[Collected data entries]
┌────────
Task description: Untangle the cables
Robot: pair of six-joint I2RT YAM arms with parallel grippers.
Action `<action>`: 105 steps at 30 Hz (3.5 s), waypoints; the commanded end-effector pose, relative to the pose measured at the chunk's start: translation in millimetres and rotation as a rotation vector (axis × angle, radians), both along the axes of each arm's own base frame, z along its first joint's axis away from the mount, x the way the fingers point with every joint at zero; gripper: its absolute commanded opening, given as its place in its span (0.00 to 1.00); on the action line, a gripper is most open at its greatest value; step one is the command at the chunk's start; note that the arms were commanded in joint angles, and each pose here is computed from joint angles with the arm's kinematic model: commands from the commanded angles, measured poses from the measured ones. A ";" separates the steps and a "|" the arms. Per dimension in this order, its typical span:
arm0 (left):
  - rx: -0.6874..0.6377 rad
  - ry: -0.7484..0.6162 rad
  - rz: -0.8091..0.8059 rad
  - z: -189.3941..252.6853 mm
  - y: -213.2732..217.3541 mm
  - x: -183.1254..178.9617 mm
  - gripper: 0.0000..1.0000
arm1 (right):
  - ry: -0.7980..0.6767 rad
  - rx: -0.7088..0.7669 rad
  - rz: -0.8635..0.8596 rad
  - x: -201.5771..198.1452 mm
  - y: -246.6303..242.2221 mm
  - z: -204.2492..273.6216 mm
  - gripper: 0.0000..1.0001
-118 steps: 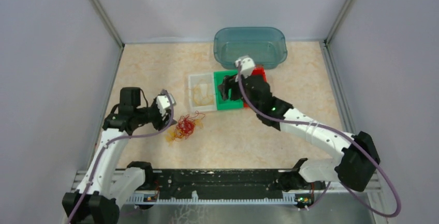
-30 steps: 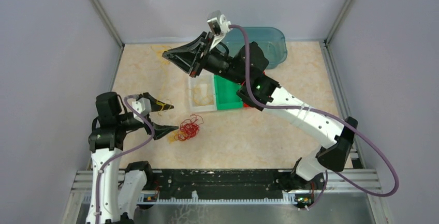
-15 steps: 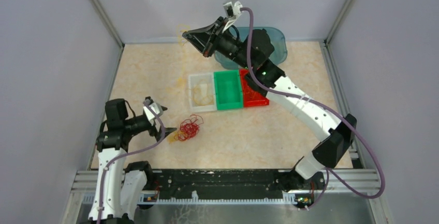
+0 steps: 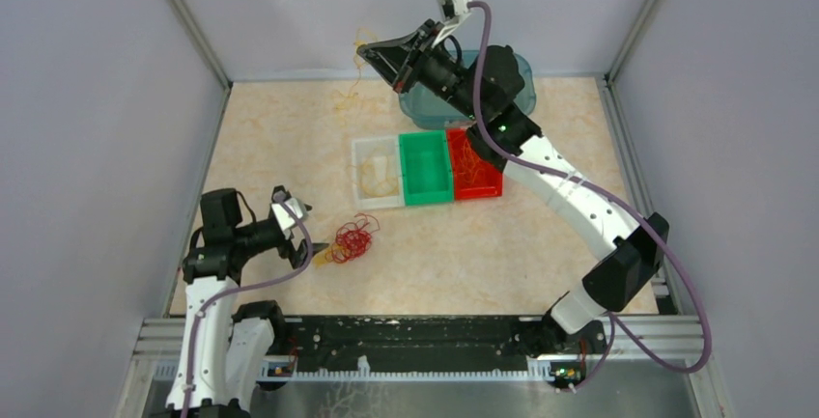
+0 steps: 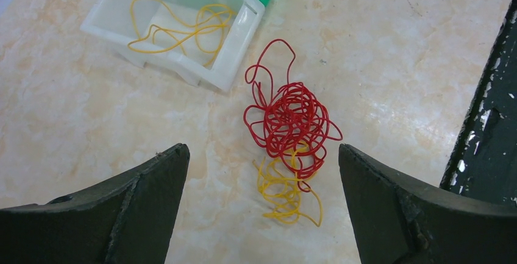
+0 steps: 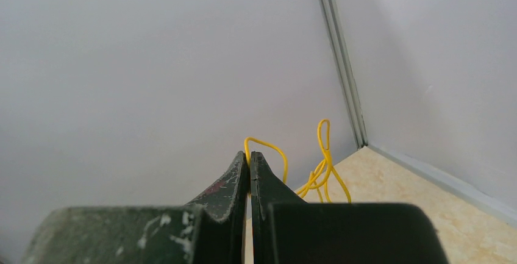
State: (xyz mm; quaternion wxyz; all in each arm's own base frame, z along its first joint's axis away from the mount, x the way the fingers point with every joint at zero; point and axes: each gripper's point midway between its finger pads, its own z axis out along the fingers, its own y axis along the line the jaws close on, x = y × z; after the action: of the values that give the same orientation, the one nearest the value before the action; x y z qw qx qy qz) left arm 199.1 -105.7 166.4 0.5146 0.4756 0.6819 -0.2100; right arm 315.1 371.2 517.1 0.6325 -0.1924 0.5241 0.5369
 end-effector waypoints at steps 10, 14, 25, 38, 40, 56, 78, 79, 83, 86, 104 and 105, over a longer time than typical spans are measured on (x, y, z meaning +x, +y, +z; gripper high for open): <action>-0.018 0.001 -0.085 16.8 -9.7 -13.0 0.98 | 0.007 -0.159 -0.098 42.2 19.4 -60.4 0.00; -0.024 -0.017 -0.093 22.9 -11.2 -13.6 0.99 | 0.047 -0.238 -0.120 58.9 28.5 -101.2 0.00; -0.030 -0.032 -0.104 29.1 -12.8 -15.3 0.99 | 0.104 -0.396 -0.183 85.4 33.9 -177.4 0.00; -0.021 -0.038 -0.114 26.8 -12.8 -15.5 0.99 | 0.108 -0.424 -0.236 85.5 20.4 -188.6 0.00; -0.024 -0.042 -0.116 29.0 -13.1 -14.8 0.99 | 0.110 -0.433 -0.227 84.8 22.2 -190.2 0.00; -0.027 -0.049 -0.120 35.1 -13.4 -11.3 0.99 | 0.398 -0.572 -0.124 89.8 47.5 -333.4 0.00; -0.016 -0.042 -0.127 27.4 -12.8 -12.4 0.99 | 0.335 -0.649 -0.190 86.2 56.2 -317.7 0.49; -0.017 -0.036 -0.127 26.5 -12.6 -12.0 0.99 | 0.312 -0.638 -0.186 82.9 53.9 -303.6 0.52; -0.015 -0.006 -0.114 21.7 -10.9 -7.9 0.97 | 0.248 -0.583 -0.168 64.1 41.4 -256.9 0.62; 0.004 0.008 -0.096 15.6 -7.0 -2.9 0.96 | 0.229 -0.563 -0.150 47.8 30.3 -244.0 0.65; 0.007 0.113 0.125 5.1 34.9 54.2 0.91 | 0.035 -0.752 0.240 -125.5 90.3 -366.0 0.56; 0.004 0.115 0.134 5.5 37.9 56.7 0.92 | 0.030 -0.774 0.246 -126.9 95.3 -374.2 0.56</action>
State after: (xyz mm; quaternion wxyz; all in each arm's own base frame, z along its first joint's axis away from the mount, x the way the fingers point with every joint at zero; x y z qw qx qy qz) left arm 235.1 -79.6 152.8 0.4587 0.4276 0.7465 -0.2224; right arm 191.4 438.2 141.0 0.4076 -0.4355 0.7110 0.3724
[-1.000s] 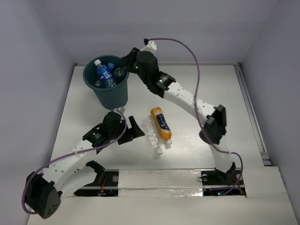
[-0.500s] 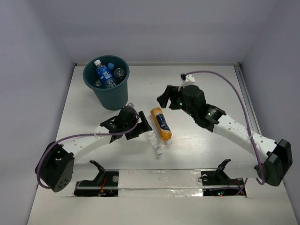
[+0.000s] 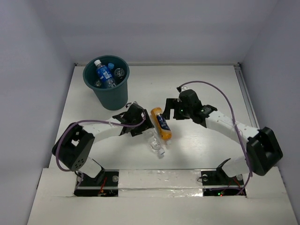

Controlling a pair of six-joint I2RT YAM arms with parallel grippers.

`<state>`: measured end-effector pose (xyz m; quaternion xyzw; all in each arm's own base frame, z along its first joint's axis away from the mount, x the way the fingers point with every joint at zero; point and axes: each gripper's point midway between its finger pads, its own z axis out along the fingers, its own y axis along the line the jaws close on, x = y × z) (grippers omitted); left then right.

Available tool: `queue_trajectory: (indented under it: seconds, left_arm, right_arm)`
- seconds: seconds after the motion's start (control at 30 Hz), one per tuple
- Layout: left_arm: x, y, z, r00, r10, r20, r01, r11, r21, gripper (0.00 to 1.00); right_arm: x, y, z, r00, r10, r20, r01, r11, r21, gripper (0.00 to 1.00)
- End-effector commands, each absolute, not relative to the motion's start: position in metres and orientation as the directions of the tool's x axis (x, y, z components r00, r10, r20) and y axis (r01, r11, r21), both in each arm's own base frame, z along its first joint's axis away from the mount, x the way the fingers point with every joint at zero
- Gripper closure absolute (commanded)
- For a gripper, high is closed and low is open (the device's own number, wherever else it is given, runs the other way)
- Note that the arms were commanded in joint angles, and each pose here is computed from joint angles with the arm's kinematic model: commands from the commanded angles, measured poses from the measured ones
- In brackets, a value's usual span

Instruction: Put the plastic bottles in the bin

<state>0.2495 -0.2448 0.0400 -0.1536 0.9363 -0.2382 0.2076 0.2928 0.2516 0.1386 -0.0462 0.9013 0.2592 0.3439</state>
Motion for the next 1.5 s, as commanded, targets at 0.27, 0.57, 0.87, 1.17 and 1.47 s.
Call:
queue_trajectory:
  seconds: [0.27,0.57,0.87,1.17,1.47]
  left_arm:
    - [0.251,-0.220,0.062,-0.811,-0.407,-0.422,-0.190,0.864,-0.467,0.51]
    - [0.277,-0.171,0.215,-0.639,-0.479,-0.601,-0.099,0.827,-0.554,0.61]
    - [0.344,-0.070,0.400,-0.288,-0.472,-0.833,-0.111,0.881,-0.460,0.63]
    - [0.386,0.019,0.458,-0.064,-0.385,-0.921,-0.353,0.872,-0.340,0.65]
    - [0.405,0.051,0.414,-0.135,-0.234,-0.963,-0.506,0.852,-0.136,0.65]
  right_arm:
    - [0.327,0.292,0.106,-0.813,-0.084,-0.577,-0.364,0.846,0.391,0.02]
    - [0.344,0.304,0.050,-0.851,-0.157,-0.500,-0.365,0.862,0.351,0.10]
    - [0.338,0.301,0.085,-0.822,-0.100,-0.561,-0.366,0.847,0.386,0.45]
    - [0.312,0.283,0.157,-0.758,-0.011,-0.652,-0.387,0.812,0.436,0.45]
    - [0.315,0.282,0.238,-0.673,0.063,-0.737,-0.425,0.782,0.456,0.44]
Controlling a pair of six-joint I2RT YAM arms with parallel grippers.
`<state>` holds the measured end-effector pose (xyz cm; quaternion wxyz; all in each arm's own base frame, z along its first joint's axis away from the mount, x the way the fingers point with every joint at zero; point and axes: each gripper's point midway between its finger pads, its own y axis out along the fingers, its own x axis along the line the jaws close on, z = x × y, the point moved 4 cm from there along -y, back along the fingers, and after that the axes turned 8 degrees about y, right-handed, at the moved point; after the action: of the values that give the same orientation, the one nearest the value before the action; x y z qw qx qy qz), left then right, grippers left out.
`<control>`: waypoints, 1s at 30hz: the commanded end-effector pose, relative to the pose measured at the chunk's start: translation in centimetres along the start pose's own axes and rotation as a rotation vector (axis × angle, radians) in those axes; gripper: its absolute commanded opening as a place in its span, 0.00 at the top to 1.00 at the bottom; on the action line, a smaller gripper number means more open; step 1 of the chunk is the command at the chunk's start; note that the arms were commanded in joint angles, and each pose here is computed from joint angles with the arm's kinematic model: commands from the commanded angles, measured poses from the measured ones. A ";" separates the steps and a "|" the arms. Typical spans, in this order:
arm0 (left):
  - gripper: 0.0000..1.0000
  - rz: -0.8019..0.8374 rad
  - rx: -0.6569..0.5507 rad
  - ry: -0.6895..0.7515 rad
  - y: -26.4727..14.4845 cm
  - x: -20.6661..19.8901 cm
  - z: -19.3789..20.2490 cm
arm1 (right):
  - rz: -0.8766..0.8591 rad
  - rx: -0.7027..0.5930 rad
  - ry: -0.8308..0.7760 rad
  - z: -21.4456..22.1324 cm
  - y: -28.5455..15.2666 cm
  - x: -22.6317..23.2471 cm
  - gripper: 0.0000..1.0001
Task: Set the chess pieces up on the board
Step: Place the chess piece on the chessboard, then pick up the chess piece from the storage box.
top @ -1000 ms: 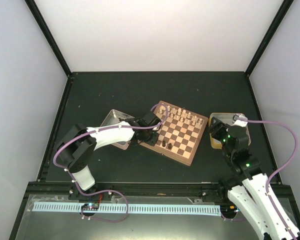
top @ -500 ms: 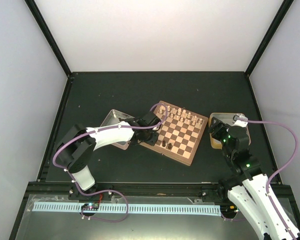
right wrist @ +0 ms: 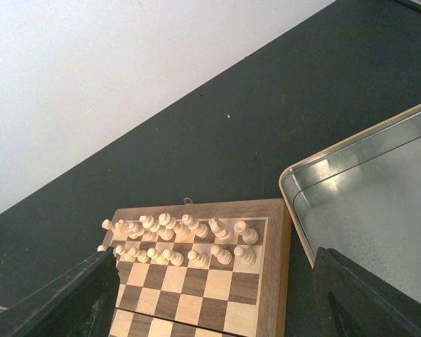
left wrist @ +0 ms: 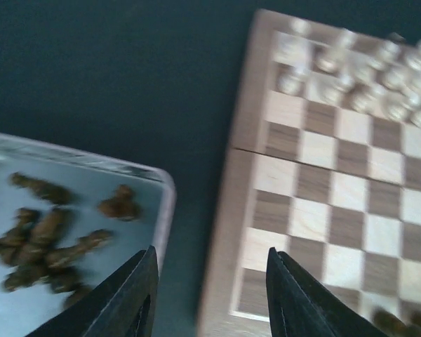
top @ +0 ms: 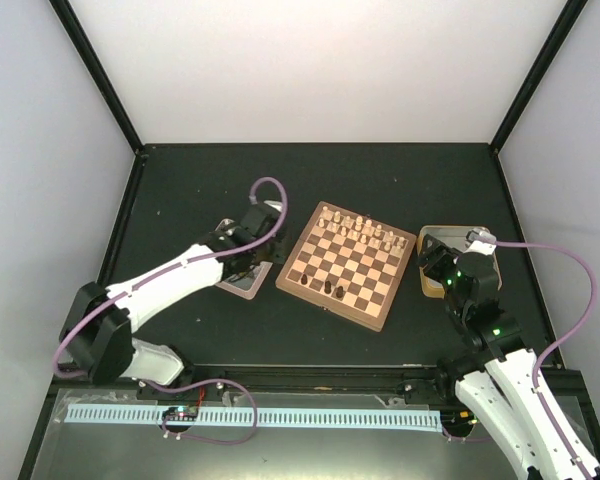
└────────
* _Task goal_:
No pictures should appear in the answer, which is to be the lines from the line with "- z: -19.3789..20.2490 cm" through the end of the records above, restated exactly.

* _Answer space_:
  - z: -19.3789..20.2490 cm
arm1 (right):
  - rz: -0.8766..0.8591 rad
  - rx: -0.7027..0.5930 rad
  - ry: -0.8308..0.7760 rad
  - z: -21.4456..22.1324 cm
  - y: -28.5455..15.2666 cm
  - x: -22.6317..23.2471 cm
  - gripper: 0.0000..1.0001
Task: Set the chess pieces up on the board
Step: Place the chess piece on the chessboard, then pick up the chess piece from the storage box.
top @ -1000 ms: 
top @ -500 ms: 
right wrist @ +0 ms: 
left wrist @ +0 ms: 
top @ +0 ms: 

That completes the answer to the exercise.